Return the records word for word. Any pictures in them are not part of the copy.

(Collection entries)
------------------------------------
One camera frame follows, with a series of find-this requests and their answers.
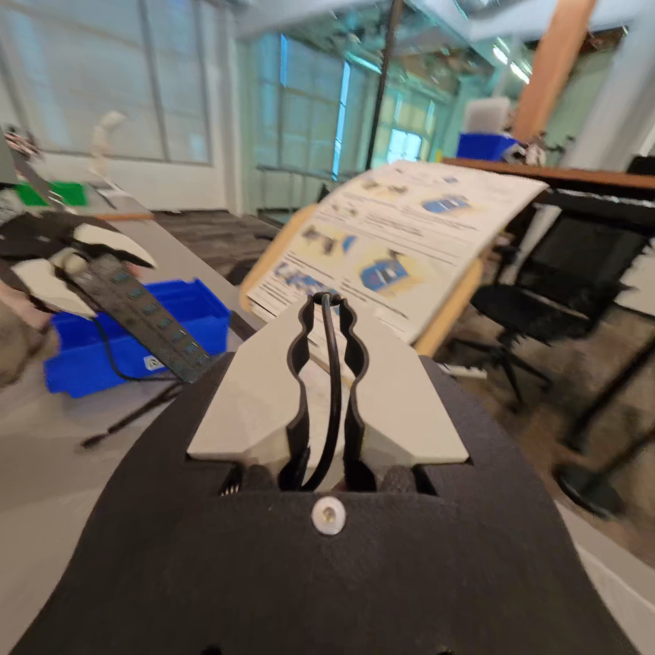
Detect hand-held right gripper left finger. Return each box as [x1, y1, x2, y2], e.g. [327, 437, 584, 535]
[188, 295, 314, 490]

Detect wooden side table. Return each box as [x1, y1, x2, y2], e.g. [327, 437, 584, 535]
[87, 200, 154, 224]

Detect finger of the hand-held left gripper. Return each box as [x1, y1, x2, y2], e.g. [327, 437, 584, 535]
[72, 220, 156, 272]
[11, 256, 99, 321]

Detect wooden column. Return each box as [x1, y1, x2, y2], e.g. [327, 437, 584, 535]
[510, 0, 597, 144]

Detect black pole stand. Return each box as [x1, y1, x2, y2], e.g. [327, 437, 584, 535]
[365, 0, 407, 171]

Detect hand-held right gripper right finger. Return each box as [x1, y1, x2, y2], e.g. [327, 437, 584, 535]
[341, 295, 471, 490]

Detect blue plastic bin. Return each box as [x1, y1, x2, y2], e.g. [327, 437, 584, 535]
[456, 131, 525, 162]
[44, 279, 233, 398]

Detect black usb hub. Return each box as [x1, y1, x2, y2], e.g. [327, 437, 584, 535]
[70, 254, 213, 381]

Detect white desk lamp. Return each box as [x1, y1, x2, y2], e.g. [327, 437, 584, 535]
[90, 111, 131, 177]

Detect person's left hand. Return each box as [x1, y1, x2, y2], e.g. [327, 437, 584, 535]
[0, 285, 58, 389]

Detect green plastic bin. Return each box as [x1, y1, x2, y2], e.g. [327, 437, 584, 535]
[16, 183, 88, 207]

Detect printed instruction sheet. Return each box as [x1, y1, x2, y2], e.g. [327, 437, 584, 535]
[249, 161, 550, 344]
------------------------------------
### Result for this exercise
One camera frame follows, with a series of find-this requests and their answers.
Detect hand-held right gripper left finger. Return each box as [x1, y1, x2, y2], e.g. [327, 437, 584, 535]
[188, 295, 314, 490]

Detect wooden side table. Return each box as [x1, y1, x2, y2], e.g. [327, 437, 584, 535]
[87, 200, 154, 224]

Detect finger of the hand-held left gripper. Return each box as [x1, y1, x2, y2], e.g. [327, 437, 584, 535]
[72, 220, 156, 272]
[11, 256, 99, 321]

Detect wooden column. Return each box as [x1, y1, x2, y2], e.g. [327, 437, 584, 535]
[510, 0, 597, 144]

Detect black pole stand. Return each box as [x1, y1, x2, y2], e.g. [327, 437, 584, 535]
[365, 0, 407, 171]

Detect hand-held right gripper right finger. Return each box as [x1, y1, x2, y2], e.g. [327, 437, 584, 535]
[341, 295, 471, 490]

Detect blue plastic bin. Return each box as [x1, y1, x2, y2], e.g. [327, 437, 584, 535]
[456, 131, 525, 162]
[44, 279, 233, 398]

Detect black usb hub. Return each box as [x1, y1, x2, y2], e.g. [327, 437, 584, 535]
[70, 254, 213, 381]

Detect white desk lamp. Return each box as [x1, y1, x2, y2], e.g. [327, 437, 584, 535]
[90, 111, 131, 177]

Detect person's left hand. Return each box as [x1, y1, x2, y2], e.g. [327, 437, 584, 535]
[0, 285, 58, 389]

Detect green plastic bin. Return each box as [x1, y1, x2, y2], e.g. [327, 437, 584, 535]
[16, 183, 88, 207]

Detect printed instruction sheet. Return each box as [x1, y1, x2, y2], e.g. [327, 437, 584, 535]
[249, 161, 550, 344]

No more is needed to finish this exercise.